2) I'm a big gal (I range betwee 12 and 16, depending on how much I work at it)
3) I'm a people pleaser

When our consultant came back, she carried three dresses, none of which were on the pinboard I had showed her. Remember the part where I said I'm picky? Well that goes double for my wedding dress. Even when I was single, I always researched wedding dresses. Because of reasons. Important not-at-all girly reasons.

Long story short, I hated every dress she brought me, and eventually settled on maybe liking one that I kind of didn't like at all. I told her I'd think about and we left. After thinking about it some more, my mom and I decided it was not a good experience overall. We felt rushed, they asked my mom to move several times while I was dressing, and the fact that we had to wait 20 minutes when we had made an appointment was frustrating.

Contrast to the place I ended up buying my dress: Jinny's Bridalin Huntington Beach.
I am not in the employ of or being compensated by Jinny's Bridal or any of its affiliates
First, if you weren't absolutely certain there was a bridal shop in the stripmall down and across the street from Bella Terra, you'd probably miss it. And from the outside, it's not quite as glamorous looking as some of the salons I've seen in Pasadena and Los Angeles, or even Downtown Fullerton. However. I arrived, and was immediately greeted by a friendly associate. Every person in the store made it their business to assist me however they could.

My consultant was an adorbable recent High School grad who was practically dwarfed by the dresses she carried, but she was helpful and thorough, and showed no signs of irritation when I asked to try two dresses on a second time.

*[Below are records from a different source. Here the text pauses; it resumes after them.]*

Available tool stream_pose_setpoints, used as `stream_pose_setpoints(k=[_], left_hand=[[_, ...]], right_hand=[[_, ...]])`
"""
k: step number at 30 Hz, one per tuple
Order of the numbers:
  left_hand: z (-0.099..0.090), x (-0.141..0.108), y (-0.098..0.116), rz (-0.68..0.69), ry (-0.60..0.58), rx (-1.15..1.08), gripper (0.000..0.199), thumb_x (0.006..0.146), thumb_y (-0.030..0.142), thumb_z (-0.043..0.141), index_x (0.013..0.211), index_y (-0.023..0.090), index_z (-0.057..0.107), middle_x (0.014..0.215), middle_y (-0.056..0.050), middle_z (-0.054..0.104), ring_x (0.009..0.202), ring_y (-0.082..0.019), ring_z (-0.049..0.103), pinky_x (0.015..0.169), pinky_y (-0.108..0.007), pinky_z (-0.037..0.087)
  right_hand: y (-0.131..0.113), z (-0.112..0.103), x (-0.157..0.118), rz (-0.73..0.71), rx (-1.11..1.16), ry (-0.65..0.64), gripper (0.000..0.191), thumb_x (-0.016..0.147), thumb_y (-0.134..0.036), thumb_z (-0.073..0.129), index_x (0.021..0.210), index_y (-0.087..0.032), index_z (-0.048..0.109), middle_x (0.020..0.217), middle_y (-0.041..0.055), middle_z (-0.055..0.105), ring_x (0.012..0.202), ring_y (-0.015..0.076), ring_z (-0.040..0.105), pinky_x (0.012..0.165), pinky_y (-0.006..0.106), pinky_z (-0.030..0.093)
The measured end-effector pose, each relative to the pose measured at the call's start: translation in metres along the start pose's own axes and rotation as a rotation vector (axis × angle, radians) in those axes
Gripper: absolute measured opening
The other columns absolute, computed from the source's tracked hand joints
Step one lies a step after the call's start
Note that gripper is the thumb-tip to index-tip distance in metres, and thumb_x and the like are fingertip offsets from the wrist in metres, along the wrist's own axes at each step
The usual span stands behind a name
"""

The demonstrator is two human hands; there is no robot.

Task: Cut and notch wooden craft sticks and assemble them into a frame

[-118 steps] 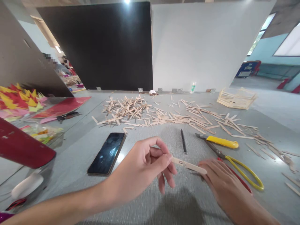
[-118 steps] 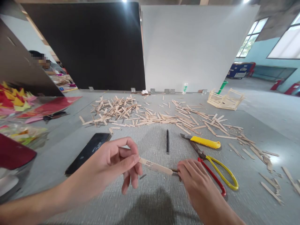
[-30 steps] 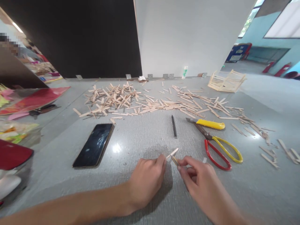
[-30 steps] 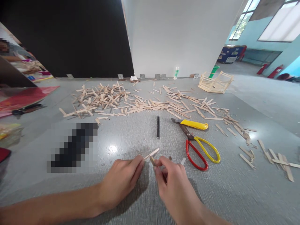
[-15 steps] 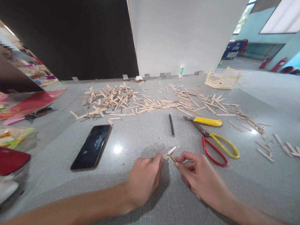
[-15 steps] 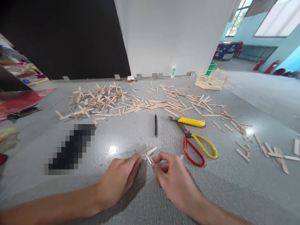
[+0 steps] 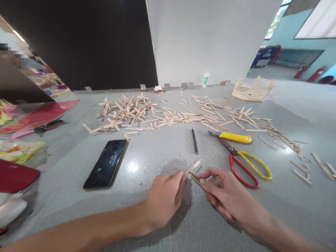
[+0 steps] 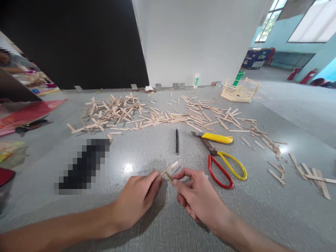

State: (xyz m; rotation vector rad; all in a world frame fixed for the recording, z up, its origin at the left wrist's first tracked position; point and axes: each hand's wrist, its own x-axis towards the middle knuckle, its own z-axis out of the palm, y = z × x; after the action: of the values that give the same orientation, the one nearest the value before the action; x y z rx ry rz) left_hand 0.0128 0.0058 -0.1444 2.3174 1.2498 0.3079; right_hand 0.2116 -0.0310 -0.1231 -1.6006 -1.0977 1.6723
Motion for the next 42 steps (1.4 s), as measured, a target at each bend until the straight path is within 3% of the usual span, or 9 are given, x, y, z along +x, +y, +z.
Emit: stream_pose_setpoints(k=[6,17,22,26,29,36,42], left_hand=[[-0.002,0.001,0.0,-0.028,0.046,-0.172,0.031,0.106,0.03,0.031,0.08,0.022,0.045,0.059,0.005,0.044,0.051,-0.013,0.04,0.057,-0.028,0.026],[-0.011,0.0,0.003,-0.073,0.102,-0.348,0.032,0.105,0.03,0.035,0.08,0.02,0.052,0.063,0.003,0.049,0.054,-0.013,0.037,0.058,-0.028,0.027],[-0.02,0.002,0.001,-0.128,0.162,-0.444,0.037,0.107,0.039,0.035,0.092,0.018,0.061,0.055,0.006,0.04,0.049,-0.013,0.036,0.051,-0.025,0.027],[-0.029,-0.003,0.012,-0.106,0.047,-0.753,0.041,0.108,0.046,0.036,0.097,0.017,0.061,0.056,0.007,0.045,0.049,-0.011,0.039,0.048,-0.021,0.031],[-0.031,-0.007,0.018,-0.07,-0.011,-0.829,0.04,0.108,0.045,0.037,0.101,0.015,0.062,0.055,0.007,0.044,0.049,-0.01,0.038,0.048,-0.02,0.031],[-0.027,-0.01,0.013,0.052,0.033,-0.612,0.033,0.11,0.037,0.036,0.102,0.018,0.063,0.058,0.008,0.042,0.05,-0.01,0.038,0.053,-0.023,0.032],[-0.017,-0.012,0.003,0.113,0.068,-0.459,0.025,0.11,0.027,0.036,0.096,0.02,0.056,0.067,0.007,0.043,0.056,-0.01,0.033,0.057,-0.025,0.028]], right_hand=[[-0.002,0.003,-0.001,-0.085,-0.052,0.013,0.036,0.094,-0.057,0.058,0.102,-0.022,0.055,0.049,-0.0129,0.048,0.029,0.0025,0.03,0.027,0.012,0.022],[0.002,0.006,-0.005,-0.169,-0.095,0.061,0.044,0.095,-0.063,0.056,0.105,-0.021,0.056,0.049,-0.0119,0.046,0.031,0.0043,0.028,0.03,0.015,0.021],[0.011,0.001,-0.01,-0.418,-0.224,0.154,0.028,0.102,-0.049,0.055,0.104,-0.021,0.058,0.054,-0.0093,0.043,0.046,0.0089,0.038,0.042,0.018,0.029],[0.014,-0.003,-0.016,-0.599,-0.285,0.226,0.017,0.104,-0.039,0.055,0.107,-0.023,0.06,0.056,-0.0075,0.049,0.048,0.0106,0.045,0.045,0.02,0.036],[0.012,-0.003,-0.021,-0.684,-0.345,0.27,0.012,0.104,-0.035,0.055,0.107,-0.025,0.061,0.058,-0.0067,0.053,0.048,0.0105,0.048,0.047,0.019,0.041],[0.007,0.003,-0.029,-0.528,-0.292,0.245,0.02,0.101,-0.044,0.057,0.101,-0.025,0.062,0.054,-0.0074,0.047,0.047,0.0102,0.044,0.043,0.018,0.035],[-0.002,0.009,-0.035,-0.208,-0.147,0.198,0.04,0.095,-0.062,0.058,0.102,-0.023,0.062,0.054,-0.0082,0.046,0.037,0.0057,0.032,0.034,0.017,0.025]])
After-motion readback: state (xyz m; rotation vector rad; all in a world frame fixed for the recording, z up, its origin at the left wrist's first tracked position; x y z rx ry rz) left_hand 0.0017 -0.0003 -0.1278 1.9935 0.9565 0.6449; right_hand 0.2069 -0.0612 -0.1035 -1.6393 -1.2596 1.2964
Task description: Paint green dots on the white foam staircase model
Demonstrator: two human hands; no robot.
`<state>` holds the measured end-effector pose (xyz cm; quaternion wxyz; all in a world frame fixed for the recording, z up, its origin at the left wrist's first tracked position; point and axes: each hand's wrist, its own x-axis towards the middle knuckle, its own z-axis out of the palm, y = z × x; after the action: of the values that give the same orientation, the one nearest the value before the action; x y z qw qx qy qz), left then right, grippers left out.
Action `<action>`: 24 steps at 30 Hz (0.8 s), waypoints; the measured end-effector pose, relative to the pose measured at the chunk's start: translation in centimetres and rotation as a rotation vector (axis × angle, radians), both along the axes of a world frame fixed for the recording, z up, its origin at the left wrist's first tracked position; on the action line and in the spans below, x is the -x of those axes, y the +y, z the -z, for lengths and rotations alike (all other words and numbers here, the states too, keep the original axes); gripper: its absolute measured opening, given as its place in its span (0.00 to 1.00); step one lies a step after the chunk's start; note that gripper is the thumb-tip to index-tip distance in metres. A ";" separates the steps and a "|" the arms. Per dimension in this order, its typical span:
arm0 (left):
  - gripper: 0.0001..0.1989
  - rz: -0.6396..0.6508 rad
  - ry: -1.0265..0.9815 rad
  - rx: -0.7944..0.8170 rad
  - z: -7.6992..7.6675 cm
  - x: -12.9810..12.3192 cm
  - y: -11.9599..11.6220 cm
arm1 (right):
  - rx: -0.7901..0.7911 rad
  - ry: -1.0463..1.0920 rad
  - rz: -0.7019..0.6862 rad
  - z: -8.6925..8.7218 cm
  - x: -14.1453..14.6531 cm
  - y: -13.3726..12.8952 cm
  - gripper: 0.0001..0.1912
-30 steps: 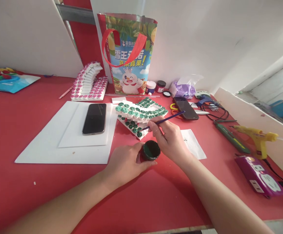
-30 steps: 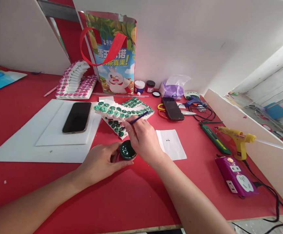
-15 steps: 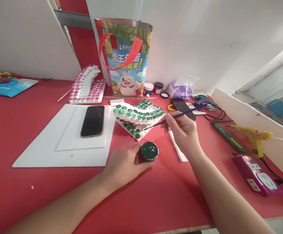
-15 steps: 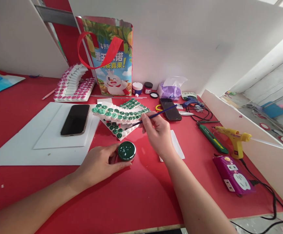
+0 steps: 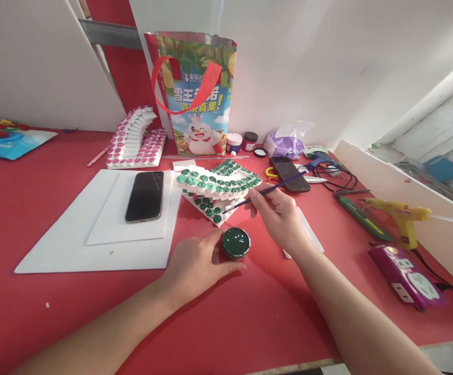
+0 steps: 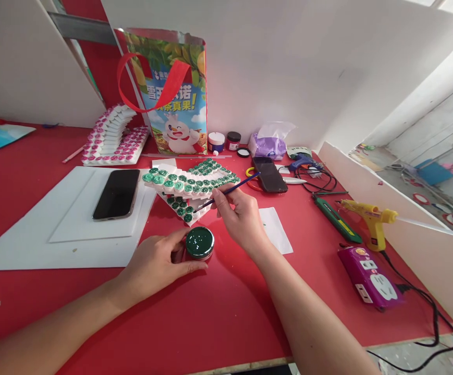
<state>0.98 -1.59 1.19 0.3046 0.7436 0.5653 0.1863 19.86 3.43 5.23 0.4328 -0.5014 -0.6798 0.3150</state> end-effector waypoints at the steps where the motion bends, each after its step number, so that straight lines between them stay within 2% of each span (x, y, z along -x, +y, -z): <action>1: 0.28 0.002 -0.001 -0.006 0.0 0.0 0.0 | -0.005 -0.007 -0.002 0.0 0.1 0.0 0.16; 7: 0.26 0.005 0.001 0.011 -0.2 -0.1 0.1 | -0.021 -0.043 -0.023 0.5 0.0 0.2 0.15; 14: 0.25 0.005 0.010 0.027 -0.3 0.0 0.0 | -0.067 -0.087 0.019 0.2 0.0 0.0 0.15; 20: 0.26 0.008 -0.001 0.021 -0.3 -0.1 0.0 | -0.067 -0.069 -0.057 0.5 0.4 -0.1 0.16; 24: 0.26 0.010 0.001 0.018 -0.3 -0.1 0.0 | -0.087 -0.118 0.001 0.3 0.3 -0.2 0.15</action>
<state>1.05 -1.58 1.50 0.3121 0.7436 0.5634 0.1794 19.61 3.26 4.95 0.4136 -0.4999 -0.7169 0.2551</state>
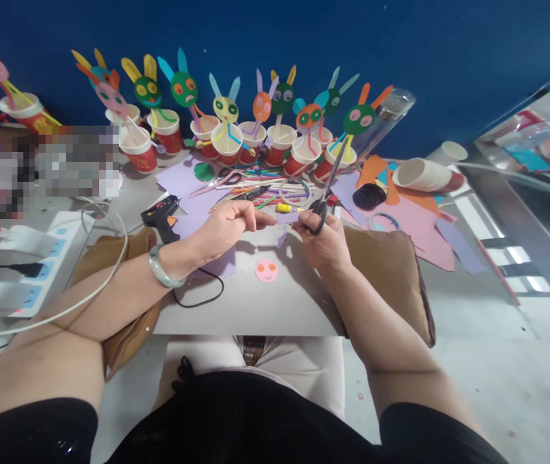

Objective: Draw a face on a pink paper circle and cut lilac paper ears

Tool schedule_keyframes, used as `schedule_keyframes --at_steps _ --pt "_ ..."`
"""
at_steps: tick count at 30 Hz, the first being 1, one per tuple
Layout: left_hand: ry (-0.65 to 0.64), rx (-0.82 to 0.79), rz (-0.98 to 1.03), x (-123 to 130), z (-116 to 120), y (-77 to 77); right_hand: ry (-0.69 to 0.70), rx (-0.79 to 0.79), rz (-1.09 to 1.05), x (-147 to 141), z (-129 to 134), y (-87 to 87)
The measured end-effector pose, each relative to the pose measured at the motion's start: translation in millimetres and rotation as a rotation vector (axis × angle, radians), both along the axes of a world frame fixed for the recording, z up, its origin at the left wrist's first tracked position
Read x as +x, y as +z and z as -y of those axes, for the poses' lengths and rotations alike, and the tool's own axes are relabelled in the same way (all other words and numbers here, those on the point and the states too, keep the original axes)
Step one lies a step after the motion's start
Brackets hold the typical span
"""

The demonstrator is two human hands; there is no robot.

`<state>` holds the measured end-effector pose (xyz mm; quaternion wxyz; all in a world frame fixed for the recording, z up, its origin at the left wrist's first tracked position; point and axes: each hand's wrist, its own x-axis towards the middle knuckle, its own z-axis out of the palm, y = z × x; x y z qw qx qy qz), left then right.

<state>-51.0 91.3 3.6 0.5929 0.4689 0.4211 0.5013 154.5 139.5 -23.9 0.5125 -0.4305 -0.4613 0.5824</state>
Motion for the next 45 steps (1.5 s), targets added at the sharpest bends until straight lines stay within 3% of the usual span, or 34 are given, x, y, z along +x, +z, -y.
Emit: schedule_keyframes --at_steps 30,45 --pt "0.054 0.001 0.044 0.5 0.2 3.2 -0.01 -0.037 -0.026 -2.5 1.1 0.7" --pt "0.077 -0.006 -0.1 2.0 -1.8 2.6 0.009 -0.057 -0.063 -4.1 3.3 3.7"
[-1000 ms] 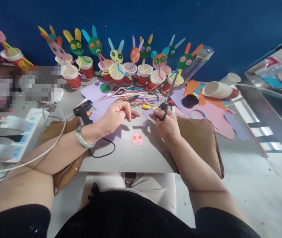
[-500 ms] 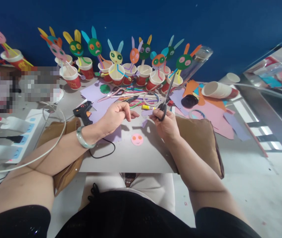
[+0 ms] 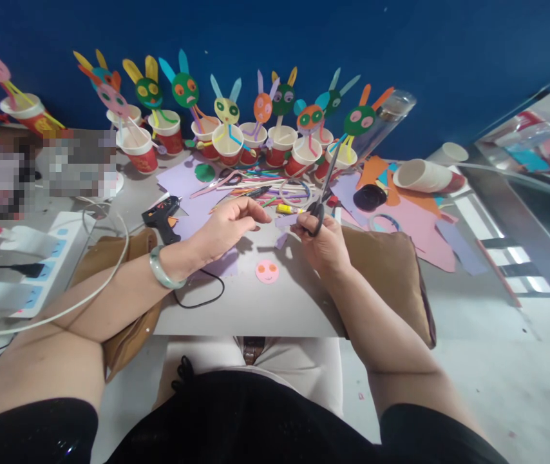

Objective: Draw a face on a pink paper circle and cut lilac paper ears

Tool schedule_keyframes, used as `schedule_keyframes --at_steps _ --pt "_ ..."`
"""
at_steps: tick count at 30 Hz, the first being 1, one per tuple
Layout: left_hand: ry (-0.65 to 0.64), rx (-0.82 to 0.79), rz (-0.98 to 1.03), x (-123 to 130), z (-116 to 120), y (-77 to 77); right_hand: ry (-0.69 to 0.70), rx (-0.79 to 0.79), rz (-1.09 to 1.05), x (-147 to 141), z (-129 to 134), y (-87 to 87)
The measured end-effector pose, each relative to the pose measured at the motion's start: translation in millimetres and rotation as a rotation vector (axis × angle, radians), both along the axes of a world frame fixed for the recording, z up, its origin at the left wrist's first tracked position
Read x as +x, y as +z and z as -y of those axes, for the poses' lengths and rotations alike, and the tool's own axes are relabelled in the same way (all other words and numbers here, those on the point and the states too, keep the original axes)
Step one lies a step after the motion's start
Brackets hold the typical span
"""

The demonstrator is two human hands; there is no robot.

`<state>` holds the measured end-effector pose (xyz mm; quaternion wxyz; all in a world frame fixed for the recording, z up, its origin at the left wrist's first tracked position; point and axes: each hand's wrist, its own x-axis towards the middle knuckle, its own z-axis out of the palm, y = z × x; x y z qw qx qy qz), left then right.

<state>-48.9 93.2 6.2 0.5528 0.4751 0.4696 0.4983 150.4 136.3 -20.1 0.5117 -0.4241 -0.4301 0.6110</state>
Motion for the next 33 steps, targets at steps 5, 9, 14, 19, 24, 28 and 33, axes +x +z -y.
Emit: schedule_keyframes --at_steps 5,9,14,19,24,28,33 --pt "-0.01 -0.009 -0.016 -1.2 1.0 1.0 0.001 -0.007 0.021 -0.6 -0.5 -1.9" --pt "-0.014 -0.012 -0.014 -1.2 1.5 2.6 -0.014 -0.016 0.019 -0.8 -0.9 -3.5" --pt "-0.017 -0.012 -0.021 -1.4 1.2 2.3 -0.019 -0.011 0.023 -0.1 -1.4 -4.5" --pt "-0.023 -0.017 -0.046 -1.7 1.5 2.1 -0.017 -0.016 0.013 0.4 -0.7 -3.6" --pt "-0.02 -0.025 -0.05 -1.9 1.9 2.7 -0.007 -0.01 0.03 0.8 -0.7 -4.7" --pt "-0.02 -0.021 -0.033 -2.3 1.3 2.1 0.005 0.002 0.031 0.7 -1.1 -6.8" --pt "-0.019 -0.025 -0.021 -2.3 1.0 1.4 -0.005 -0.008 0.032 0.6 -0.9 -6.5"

My mom found my dress, and I'm kind of mad about it. I had this picture in my head of the dress I wanted to wear, and my mom picked something completely the opposite. Wanting to make her happy (people pleaser!), I tried it on. And I cried. This dress was so beautiful, and I felt beautiful in it. We both turned a little paler when we looked at the price tag, but we gulped and put down a deposit. I was so happy and pleased that this piece was done.

---

About a month later, I got a call. It was Jinny herself, the owner of the store. My dress had been discontinued. I was heartbroken. Not just because I had loved that dress so intensely, but also because darnit, I thought I was done! She offered to help me find a similar dress, and I told her I understood, having worked at a Bridal Salon years previous.

After I hung up, I cried. I called my mom. I called Scruffy. I thought some more. I called Jinny back. Would she sell me the floor model at a discount? Why yes, yes she would, I just needed to come back and make sure it fits.

I went back with most of my girls this time. We put me in the dress, we tried on veils and tiaras and all manner of things. And at the end, we got a $1300 wedding dress for about $800, and the store will split alterations with us. I was elated, not only to be done, but to have such a beautiful dress, at a great price, and to purchase it from such an awesome store.

The moral of the story (for me): 1) Shop Local
2) Try the weird dress your mom picks out
3) Be Flexible. Stuff happens with Weddings, sometimes you gotta roll with it.

So there you have it, my first in-depth planning entry. How'd I do?